Exercise goal: When a line in the listing contains the string "kind", pick it out and copy it.

::::::::

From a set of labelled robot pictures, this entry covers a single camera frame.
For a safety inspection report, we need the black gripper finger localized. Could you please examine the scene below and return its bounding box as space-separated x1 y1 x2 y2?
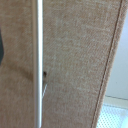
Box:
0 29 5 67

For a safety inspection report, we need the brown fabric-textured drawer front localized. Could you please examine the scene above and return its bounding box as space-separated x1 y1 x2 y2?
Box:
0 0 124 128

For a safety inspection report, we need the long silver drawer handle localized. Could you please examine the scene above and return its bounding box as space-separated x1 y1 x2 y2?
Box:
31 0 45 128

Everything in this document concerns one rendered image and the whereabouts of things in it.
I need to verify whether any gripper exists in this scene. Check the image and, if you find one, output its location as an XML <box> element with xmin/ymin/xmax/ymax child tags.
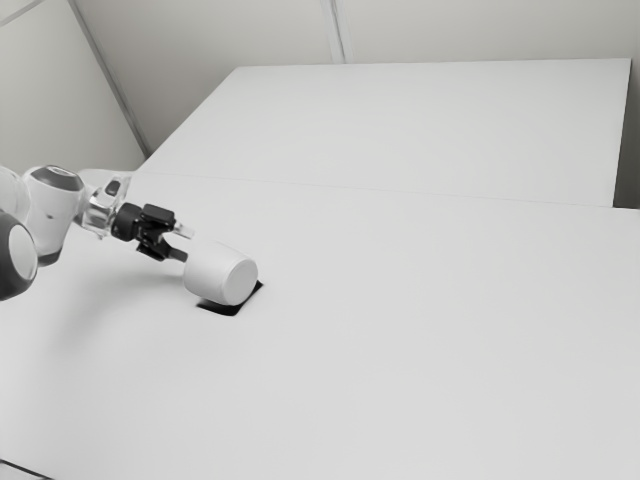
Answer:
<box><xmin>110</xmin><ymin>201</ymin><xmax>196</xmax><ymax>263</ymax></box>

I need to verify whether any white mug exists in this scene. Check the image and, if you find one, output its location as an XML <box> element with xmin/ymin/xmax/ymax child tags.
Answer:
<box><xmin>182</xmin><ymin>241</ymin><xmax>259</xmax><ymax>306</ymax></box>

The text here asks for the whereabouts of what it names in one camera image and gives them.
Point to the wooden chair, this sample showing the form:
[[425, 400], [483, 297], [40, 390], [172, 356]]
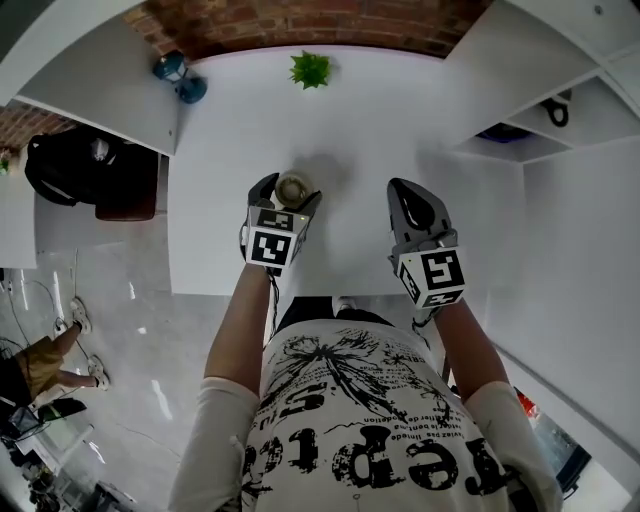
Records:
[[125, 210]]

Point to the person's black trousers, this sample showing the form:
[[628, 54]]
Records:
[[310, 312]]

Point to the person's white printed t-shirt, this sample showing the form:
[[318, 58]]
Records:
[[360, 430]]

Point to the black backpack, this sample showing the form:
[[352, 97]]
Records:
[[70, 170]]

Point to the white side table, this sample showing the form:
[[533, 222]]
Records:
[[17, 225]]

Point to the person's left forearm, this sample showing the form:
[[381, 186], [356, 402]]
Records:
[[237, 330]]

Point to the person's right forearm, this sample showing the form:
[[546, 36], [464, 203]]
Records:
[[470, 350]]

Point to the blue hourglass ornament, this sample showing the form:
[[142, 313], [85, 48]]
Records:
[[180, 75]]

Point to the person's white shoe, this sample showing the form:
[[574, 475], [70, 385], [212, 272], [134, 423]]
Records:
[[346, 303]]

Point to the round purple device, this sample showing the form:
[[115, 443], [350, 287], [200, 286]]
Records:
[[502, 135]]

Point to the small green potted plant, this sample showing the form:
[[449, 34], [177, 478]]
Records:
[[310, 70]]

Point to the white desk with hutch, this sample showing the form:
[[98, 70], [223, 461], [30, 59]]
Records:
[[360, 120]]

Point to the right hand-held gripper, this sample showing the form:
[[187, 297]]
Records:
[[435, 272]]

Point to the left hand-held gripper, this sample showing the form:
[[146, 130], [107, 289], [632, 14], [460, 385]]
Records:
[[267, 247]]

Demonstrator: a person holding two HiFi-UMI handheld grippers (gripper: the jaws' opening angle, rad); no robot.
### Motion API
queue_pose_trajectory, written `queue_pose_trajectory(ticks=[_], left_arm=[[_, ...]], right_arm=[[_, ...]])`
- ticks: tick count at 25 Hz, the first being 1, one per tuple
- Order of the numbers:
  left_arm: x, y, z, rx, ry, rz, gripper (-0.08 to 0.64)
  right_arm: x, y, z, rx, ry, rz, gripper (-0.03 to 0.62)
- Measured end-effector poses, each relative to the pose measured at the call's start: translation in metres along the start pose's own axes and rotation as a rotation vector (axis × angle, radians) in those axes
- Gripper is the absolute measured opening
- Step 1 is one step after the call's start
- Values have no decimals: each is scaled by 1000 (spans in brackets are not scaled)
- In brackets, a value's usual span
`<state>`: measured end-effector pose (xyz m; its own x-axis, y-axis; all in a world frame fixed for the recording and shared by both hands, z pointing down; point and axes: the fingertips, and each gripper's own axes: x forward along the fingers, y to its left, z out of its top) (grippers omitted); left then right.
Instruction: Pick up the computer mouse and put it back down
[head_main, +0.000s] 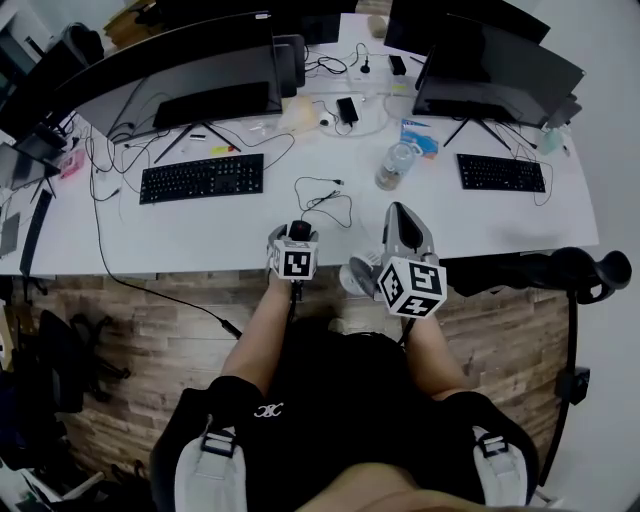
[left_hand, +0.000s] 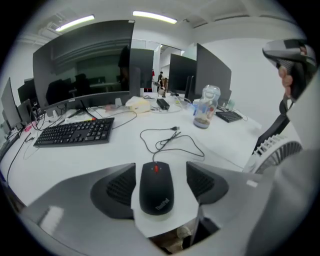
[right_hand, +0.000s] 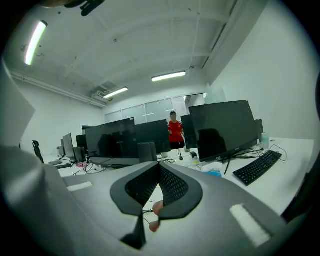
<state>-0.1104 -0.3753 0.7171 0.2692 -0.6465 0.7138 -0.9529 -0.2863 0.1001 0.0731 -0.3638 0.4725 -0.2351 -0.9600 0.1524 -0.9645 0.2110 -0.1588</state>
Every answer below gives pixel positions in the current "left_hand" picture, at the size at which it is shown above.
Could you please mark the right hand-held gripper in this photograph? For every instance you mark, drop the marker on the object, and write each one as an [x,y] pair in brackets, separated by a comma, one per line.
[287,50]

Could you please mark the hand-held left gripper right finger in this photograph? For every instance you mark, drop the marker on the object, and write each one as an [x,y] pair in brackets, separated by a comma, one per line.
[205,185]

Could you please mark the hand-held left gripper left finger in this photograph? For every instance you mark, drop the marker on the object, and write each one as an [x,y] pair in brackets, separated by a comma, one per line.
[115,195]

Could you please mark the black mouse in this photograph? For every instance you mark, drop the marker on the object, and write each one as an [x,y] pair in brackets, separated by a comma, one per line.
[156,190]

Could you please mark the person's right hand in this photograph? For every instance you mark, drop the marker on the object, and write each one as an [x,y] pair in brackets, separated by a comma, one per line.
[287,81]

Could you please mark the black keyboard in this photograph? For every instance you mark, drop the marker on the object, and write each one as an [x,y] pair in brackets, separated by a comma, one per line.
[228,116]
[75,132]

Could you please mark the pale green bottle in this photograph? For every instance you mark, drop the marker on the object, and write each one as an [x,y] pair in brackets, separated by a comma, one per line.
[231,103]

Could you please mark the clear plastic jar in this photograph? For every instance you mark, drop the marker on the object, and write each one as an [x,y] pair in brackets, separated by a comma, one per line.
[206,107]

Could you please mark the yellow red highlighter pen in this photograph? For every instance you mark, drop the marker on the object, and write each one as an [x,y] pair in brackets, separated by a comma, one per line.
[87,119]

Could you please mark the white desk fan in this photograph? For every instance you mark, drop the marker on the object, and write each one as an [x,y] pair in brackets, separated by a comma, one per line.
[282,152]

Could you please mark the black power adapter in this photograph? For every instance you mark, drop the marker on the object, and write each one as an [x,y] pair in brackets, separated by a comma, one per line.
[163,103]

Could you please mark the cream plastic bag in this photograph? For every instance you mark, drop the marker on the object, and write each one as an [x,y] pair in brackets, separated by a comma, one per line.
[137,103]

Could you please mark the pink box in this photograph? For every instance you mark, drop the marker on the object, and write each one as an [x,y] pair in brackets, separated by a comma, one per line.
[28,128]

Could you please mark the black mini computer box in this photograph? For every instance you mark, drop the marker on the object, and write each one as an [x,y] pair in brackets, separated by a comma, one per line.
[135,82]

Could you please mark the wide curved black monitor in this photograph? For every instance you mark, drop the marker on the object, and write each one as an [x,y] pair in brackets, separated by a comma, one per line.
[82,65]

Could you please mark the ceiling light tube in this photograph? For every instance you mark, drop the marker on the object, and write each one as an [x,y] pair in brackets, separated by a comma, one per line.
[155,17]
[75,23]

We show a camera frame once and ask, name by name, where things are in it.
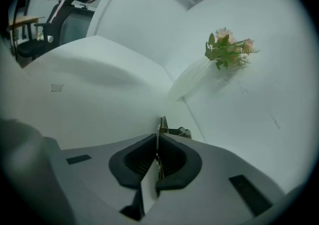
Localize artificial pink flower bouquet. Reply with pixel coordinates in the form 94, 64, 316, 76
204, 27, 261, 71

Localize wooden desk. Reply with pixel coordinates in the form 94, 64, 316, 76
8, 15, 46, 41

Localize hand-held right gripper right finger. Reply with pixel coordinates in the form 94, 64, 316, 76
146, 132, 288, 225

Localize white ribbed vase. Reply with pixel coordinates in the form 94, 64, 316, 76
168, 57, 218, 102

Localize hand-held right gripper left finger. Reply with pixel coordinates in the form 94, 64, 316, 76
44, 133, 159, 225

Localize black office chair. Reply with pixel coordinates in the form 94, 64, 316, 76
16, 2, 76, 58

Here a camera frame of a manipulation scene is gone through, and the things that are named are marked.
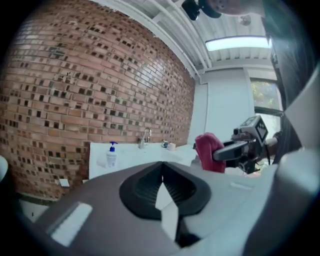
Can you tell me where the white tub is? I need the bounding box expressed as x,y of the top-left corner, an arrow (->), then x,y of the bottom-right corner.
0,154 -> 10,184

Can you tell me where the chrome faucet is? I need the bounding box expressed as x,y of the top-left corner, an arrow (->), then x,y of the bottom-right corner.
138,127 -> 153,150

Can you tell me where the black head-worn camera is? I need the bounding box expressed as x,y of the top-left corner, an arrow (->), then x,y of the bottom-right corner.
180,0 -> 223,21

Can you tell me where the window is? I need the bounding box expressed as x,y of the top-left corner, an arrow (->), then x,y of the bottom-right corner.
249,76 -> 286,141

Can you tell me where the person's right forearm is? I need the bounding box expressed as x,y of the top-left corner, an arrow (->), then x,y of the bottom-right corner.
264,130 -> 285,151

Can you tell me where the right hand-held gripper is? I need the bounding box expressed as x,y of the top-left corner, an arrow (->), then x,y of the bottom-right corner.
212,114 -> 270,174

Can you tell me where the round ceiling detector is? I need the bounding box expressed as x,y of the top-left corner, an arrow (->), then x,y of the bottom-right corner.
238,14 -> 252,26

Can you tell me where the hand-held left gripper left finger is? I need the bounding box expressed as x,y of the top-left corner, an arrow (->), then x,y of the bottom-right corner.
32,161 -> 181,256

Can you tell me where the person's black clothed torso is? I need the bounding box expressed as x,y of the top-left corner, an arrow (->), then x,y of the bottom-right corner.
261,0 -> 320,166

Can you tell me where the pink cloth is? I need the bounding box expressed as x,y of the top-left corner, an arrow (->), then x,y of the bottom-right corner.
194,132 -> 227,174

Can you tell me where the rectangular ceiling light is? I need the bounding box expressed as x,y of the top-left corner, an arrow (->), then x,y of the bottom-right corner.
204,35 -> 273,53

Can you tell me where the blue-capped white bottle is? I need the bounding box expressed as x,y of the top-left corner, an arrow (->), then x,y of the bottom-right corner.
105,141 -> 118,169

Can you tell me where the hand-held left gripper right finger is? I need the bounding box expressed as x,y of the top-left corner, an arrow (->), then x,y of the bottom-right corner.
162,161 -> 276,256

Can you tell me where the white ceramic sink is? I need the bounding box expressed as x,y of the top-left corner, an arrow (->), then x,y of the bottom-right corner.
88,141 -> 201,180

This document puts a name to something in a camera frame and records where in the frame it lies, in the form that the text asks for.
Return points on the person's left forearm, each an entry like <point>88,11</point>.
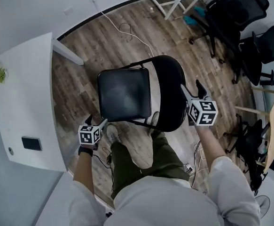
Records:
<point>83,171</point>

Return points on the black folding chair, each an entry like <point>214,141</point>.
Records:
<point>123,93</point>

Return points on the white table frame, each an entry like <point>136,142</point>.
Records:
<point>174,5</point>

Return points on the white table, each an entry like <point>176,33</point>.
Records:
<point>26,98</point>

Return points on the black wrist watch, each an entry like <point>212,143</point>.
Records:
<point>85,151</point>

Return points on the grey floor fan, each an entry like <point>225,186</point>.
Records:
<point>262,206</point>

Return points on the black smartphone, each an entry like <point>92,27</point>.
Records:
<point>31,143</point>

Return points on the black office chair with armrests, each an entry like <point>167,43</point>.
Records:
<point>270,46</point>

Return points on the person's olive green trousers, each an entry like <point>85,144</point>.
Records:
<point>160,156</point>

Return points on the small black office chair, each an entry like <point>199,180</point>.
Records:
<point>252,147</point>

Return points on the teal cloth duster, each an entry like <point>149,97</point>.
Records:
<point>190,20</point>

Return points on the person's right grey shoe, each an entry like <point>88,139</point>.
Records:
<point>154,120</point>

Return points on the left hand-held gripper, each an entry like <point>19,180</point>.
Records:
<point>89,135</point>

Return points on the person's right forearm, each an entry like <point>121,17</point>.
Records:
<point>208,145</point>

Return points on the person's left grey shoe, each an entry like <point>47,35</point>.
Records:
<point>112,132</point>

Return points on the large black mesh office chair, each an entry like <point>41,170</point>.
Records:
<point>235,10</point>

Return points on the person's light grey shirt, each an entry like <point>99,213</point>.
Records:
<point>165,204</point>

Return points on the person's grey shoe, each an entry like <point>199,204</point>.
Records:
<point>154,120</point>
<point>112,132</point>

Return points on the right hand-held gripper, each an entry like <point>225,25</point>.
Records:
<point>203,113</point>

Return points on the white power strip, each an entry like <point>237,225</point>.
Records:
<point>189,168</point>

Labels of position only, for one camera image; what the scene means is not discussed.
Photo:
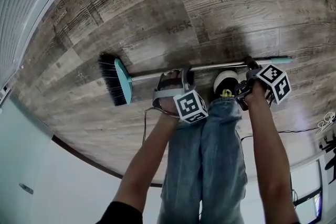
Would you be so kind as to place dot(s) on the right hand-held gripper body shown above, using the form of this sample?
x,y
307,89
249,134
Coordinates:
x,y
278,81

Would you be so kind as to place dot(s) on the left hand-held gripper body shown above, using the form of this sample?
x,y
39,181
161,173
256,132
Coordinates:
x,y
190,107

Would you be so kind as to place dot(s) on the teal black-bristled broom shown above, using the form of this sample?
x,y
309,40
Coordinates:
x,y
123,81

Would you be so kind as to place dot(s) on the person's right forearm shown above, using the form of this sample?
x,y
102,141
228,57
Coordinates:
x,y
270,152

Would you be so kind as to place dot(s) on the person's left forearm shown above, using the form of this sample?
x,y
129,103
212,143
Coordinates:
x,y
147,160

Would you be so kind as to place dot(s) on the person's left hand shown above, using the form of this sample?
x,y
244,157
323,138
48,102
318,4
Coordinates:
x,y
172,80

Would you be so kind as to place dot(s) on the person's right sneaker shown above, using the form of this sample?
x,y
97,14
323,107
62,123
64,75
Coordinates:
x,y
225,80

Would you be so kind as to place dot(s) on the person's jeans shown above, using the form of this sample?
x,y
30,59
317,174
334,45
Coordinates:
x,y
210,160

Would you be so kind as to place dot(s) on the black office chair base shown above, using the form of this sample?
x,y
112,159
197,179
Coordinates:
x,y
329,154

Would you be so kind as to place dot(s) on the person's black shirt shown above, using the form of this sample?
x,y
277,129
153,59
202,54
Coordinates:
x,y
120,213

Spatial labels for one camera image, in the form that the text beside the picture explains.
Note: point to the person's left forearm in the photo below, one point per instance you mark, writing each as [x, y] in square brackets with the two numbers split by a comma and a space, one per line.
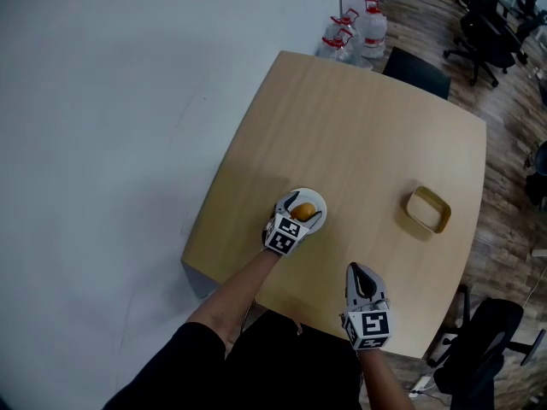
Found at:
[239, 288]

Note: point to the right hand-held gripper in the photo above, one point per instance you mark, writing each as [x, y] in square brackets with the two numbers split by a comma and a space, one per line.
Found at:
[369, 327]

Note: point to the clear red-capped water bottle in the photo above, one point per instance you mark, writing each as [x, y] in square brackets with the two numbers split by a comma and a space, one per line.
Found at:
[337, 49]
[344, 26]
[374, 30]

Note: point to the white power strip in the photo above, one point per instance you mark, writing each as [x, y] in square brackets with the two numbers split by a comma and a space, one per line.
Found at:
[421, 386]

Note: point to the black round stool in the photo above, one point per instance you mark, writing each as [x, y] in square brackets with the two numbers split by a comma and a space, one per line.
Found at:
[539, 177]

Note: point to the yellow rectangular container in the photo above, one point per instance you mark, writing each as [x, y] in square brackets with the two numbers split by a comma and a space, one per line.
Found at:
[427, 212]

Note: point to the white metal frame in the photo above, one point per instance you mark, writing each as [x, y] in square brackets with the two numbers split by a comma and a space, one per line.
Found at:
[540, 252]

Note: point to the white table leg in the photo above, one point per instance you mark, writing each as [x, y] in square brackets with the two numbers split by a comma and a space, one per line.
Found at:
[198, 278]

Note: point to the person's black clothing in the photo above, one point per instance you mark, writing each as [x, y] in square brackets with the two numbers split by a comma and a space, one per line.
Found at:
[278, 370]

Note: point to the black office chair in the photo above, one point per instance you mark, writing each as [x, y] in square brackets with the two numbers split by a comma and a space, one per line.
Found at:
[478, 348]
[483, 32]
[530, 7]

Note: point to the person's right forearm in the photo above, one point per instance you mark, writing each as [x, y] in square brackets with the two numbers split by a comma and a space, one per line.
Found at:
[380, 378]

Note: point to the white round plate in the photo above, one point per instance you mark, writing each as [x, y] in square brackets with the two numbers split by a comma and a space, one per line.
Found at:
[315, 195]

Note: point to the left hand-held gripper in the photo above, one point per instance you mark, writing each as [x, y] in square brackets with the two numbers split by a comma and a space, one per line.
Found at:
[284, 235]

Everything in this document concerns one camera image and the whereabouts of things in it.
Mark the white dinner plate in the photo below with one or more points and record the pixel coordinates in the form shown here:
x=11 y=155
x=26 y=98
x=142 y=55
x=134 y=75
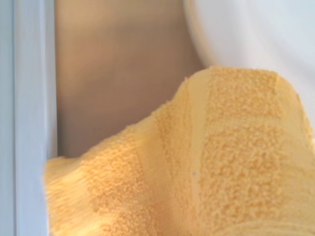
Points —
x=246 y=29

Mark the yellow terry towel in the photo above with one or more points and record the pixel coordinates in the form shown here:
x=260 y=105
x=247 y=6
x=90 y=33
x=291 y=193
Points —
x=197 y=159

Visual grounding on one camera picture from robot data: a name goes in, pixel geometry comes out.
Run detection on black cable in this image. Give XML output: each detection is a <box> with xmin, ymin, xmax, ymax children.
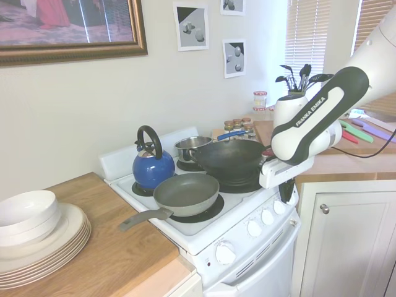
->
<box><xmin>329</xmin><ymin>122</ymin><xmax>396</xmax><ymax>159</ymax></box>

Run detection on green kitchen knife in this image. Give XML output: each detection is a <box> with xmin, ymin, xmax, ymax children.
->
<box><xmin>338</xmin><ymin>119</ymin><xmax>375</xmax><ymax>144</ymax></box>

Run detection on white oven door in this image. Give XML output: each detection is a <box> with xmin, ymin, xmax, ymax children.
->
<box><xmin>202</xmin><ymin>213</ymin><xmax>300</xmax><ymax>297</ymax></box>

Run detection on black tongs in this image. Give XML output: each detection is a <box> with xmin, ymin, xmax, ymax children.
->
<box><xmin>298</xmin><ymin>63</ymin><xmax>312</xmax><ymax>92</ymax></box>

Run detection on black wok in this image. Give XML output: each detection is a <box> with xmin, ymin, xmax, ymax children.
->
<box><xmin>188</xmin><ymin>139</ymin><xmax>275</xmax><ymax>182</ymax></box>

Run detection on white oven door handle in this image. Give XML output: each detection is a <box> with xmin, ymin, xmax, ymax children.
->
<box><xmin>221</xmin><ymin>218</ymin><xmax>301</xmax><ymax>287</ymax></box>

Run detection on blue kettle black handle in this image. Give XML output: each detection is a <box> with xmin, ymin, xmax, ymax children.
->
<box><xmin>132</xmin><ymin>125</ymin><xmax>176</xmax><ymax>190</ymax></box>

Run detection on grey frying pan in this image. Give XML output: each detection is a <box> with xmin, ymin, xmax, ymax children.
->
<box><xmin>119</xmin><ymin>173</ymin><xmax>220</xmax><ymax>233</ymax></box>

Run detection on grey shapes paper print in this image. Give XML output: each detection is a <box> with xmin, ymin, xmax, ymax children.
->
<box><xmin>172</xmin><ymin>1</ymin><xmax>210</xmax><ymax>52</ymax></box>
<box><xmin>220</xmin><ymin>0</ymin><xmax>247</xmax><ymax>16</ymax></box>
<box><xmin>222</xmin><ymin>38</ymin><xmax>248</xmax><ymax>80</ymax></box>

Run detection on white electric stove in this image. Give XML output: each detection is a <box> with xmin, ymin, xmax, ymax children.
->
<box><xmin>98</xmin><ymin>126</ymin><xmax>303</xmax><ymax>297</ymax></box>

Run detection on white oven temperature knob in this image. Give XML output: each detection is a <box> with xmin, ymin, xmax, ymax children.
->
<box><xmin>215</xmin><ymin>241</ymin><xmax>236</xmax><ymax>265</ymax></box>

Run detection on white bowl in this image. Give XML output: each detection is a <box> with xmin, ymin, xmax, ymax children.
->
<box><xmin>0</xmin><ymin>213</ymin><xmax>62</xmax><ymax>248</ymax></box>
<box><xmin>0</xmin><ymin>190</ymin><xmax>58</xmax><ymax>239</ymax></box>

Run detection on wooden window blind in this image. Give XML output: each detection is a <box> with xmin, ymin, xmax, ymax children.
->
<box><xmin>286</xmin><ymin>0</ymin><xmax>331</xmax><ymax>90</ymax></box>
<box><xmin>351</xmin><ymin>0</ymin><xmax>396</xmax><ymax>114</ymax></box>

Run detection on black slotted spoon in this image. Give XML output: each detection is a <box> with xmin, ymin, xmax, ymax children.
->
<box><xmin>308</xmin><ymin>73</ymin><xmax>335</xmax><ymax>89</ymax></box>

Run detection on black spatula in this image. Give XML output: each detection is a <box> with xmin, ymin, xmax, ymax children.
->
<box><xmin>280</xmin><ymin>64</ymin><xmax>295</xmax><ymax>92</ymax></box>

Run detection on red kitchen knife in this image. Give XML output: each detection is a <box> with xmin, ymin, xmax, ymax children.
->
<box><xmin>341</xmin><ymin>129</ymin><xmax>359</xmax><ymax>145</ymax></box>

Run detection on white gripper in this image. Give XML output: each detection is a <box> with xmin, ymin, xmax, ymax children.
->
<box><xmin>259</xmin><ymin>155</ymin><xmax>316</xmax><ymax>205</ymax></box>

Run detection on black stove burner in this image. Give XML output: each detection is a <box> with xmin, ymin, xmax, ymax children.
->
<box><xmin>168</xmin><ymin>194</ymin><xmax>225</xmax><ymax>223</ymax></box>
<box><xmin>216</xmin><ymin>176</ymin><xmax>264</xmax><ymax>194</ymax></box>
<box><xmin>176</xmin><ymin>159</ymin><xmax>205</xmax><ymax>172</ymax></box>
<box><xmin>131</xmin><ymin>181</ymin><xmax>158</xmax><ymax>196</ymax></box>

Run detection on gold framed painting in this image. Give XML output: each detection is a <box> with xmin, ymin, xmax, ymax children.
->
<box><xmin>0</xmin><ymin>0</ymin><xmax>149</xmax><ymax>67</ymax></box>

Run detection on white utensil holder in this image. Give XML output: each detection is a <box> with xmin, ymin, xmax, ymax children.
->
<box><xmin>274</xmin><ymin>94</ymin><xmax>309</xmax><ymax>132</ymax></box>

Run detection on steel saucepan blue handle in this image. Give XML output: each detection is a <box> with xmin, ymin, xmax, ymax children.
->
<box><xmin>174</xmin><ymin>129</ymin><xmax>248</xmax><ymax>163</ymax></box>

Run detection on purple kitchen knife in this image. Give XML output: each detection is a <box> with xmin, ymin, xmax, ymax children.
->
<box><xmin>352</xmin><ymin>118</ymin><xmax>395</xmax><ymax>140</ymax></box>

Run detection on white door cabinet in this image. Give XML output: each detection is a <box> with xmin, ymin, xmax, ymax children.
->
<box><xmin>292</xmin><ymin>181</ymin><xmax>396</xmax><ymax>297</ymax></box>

::::::::

Exercise solution:
Would you be so kind as to place dot(s) on the right hand-held gripper body shown above, using the form of this sample?
Would you be so kind as to place dot(s) on the left hand-held gripper body shown above, using the form of this sample?
Would you be so kind as to place dot(s) on the teal black-bristled broom shown above, using the form of this sample?
Would you be so kind as to place dot(s) on the person's right forearm shown above, using the form of this sample?
Would you be so kind as to place dot(s) on the person's left forearm shown above, using the form of this sample?
Would you be so kind as to place dot(s) on the person's left hand shown above, using the form of this sample?
Would you be so kind as to place dot(s) on the person's right sneaker shown above, using the form of this sample?
Would you be so kind as to place dot(s) on the person's jeans shown above, using the form of this sample?
Would you be so kind as to place dot(s) on the black office chair base shown above, using the form of this sample?
Would you be so kind as to place dot(s) on the person's black shirt shown above, using the form of this sample?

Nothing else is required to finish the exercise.